Financial Derivatives (2019-2020)

Dr Anna Ananova
Course Term: 
Course Overview: 

This course provides an introduction to the principal models that underpin modern financial practice and theory - the Black-Scholes model and generalisations of it. The course examines in detail the pricing of `vanilla' options, their uses, and their risk characteristics. Building on this, a variety of more complex derivatives are also analysed.

Course Syllabus: 

Financial markets. Characteristics of price time series. Derivative contracts and their uses. The binomial model and option pricing. Call and put options. Risk neutrality. The Black-Scholes model, hedging and replication, option prices as solutions of a partial differential equation, and as expectations. Martingale framework.
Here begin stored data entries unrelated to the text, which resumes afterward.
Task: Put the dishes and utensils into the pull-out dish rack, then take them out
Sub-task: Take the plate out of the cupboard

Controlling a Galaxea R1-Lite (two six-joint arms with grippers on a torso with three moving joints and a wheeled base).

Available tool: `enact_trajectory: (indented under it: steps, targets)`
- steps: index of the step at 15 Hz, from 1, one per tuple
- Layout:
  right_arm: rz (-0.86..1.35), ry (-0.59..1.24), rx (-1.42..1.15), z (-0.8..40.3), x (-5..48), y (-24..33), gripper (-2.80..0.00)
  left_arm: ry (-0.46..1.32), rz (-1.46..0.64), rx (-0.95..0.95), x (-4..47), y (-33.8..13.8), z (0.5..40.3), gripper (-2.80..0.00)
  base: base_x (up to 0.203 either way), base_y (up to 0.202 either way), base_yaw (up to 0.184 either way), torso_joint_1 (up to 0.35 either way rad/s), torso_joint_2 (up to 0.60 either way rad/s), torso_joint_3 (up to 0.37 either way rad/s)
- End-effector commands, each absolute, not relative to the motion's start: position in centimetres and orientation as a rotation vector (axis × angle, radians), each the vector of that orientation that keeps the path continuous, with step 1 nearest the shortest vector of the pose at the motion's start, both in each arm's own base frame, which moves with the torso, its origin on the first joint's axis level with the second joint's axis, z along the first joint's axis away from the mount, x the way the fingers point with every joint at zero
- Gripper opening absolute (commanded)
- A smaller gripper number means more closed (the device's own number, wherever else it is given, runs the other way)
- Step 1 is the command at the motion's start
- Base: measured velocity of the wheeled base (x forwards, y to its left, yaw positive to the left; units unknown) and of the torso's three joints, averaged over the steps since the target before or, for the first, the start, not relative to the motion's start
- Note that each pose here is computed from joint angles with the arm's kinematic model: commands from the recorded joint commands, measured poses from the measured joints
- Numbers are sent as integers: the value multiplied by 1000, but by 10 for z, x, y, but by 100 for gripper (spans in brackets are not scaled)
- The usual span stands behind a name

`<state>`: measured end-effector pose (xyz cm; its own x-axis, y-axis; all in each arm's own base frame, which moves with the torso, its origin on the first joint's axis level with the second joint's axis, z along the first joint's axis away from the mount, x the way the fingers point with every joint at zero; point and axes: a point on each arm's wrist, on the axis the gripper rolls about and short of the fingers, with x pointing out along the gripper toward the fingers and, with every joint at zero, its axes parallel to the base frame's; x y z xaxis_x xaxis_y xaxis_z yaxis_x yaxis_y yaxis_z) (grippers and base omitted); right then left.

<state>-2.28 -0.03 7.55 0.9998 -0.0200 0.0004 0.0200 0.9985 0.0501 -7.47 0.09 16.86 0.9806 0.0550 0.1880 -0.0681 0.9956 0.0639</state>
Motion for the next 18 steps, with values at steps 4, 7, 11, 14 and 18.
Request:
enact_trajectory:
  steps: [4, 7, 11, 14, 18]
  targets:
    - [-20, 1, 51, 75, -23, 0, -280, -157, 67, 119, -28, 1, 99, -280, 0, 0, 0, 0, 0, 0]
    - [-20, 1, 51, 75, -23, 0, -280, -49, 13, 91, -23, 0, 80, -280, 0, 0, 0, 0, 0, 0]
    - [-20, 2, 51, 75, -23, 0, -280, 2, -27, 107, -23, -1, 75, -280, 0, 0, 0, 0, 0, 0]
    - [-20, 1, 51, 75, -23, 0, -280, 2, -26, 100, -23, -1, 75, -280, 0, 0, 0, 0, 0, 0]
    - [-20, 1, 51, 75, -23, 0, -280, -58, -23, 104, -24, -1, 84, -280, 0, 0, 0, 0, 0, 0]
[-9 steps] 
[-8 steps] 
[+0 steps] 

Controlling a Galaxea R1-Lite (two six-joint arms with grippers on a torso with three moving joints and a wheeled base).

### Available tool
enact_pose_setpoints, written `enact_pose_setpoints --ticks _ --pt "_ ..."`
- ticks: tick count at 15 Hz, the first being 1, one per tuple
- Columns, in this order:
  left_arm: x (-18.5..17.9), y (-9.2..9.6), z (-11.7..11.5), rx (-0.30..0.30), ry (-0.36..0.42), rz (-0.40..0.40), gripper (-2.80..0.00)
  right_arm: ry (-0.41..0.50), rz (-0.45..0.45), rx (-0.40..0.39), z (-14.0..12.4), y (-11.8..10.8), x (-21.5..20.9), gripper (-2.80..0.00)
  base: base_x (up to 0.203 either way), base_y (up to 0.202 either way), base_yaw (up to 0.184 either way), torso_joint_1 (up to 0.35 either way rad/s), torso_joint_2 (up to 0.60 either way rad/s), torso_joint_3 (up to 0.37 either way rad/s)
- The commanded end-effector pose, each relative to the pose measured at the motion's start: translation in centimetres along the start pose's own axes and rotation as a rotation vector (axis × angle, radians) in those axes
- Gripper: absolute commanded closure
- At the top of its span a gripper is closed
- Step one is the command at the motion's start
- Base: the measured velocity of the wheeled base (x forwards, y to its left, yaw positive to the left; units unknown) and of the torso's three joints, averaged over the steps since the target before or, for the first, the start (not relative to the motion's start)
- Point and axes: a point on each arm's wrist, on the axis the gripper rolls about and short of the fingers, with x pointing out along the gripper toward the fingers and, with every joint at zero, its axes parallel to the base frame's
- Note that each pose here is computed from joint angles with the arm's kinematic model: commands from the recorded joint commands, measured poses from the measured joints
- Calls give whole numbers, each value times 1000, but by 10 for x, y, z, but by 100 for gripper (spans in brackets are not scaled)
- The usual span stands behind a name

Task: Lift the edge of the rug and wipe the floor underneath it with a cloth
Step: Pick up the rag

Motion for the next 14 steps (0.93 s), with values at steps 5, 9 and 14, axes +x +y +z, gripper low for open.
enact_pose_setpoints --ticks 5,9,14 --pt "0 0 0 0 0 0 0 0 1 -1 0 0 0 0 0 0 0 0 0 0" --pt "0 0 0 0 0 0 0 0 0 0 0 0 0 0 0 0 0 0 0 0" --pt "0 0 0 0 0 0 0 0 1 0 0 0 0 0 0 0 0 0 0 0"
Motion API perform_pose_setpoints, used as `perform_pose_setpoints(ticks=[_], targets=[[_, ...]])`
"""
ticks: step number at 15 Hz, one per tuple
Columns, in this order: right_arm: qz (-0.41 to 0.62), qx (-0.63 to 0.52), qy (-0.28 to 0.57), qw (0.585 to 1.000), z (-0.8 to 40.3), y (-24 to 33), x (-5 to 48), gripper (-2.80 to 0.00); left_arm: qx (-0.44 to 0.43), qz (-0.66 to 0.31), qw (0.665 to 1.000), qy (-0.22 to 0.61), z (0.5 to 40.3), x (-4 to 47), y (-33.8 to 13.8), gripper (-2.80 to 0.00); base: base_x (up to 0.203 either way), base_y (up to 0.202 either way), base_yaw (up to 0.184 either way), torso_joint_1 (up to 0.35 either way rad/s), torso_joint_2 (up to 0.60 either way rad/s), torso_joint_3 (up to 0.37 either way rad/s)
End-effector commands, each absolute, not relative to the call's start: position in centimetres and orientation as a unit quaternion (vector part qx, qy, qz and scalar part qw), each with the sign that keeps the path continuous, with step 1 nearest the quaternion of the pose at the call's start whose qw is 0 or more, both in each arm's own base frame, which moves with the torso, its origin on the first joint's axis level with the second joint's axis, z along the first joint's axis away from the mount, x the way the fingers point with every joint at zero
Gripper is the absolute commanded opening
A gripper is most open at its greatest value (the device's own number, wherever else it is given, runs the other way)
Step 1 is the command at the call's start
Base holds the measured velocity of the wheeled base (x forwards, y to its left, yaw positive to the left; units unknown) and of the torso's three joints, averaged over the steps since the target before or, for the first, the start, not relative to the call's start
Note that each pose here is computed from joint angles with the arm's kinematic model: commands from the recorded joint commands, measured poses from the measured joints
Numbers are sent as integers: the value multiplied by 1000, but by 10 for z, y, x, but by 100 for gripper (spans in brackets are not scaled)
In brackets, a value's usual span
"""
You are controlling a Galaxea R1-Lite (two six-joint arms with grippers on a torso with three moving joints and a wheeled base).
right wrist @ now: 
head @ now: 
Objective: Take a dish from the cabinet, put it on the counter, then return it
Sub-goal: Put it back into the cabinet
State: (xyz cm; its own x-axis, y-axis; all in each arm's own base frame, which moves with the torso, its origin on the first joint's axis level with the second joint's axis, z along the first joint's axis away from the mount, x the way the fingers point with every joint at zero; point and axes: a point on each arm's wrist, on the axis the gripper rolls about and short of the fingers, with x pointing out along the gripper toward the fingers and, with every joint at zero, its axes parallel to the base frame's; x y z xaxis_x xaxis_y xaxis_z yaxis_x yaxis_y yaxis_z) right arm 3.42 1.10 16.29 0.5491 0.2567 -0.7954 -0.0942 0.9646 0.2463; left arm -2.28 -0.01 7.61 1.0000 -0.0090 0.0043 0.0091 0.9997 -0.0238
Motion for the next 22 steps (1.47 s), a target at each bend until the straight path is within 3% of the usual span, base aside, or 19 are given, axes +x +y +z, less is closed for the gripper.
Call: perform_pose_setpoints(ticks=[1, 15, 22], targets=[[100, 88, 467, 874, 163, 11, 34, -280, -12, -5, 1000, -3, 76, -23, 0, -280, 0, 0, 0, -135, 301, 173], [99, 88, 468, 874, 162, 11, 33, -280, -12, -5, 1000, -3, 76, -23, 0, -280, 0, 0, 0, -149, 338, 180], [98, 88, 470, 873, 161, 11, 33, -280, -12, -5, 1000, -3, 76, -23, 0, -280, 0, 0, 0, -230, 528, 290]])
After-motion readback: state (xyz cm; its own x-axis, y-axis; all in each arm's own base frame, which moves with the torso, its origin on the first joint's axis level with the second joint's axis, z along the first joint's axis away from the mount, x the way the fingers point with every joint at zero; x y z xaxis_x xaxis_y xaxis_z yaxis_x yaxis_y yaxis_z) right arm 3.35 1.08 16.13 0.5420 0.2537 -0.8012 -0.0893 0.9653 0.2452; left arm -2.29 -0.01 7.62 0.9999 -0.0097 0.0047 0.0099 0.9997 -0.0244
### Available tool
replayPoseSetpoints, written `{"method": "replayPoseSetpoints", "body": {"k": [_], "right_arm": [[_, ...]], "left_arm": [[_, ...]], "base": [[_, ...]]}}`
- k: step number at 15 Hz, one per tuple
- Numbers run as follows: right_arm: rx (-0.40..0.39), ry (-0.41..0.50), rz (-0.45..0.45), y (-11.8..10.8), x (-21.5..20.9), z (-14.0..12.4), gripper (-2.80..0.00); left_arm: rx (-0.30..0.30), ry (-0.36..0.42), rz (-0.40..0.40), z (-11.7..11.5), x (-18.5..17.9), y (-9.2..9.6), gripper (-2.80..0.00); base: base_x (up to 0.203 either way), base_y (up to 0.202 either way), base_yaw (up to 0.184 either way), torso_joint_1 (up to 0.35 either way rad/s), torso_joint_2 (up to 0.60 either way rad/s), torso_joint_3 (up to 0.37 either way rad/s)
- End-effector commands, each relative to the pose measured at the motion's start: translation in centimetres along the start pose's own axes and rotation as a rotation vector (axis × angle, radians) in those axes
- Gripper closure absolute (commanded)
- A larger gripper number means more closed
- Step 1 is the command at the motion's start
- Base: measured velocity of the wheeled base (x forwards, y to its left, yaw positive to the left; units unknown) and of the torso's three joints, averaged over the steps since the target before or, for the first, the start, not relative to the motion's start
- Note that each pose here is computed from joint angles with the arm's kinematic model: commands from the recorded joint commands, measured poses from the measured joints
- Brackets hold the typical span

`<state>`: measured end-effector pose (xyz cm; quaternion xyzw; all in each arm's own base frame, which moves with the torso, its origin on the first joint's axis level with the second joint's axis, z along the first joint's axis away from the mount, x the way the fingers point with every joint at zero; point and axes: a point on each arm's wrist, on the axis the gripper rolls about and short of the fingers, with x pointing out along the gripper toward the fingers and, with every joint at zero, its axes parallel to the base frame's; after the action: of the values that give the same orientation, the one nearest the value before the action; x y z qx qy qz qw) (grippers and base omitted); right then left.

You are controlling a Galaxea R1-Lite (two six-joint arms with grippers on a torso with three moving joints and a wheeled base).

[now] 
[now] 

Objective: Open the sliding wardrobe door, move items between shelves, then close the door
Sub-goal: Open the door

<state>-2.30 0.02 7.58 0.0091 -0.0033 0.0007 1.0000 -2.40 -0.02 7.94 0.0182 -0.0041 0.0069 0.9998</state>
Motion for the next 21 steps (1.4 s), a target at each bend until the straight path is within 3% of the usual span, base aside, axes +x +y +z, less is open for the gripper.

Exotic and American options.

Reading List: 

1) T Bjork, Arbitrage Theory in Continuous Time, OUP (1998) - available online from Oxford Scholarship Online:
2) P Wilmott, S D Howison and J Dewynne, Mathematics of Financial Derivatives, CUP (1995)
3) A Etheridge, A course in Financial Calculus, CUP (2002)
4) Shreve, Stochastic Calculus and Finance, (Springer 2004)

Please note that e-book versions of many books in the reading lists can be found on SOLO and ORLO.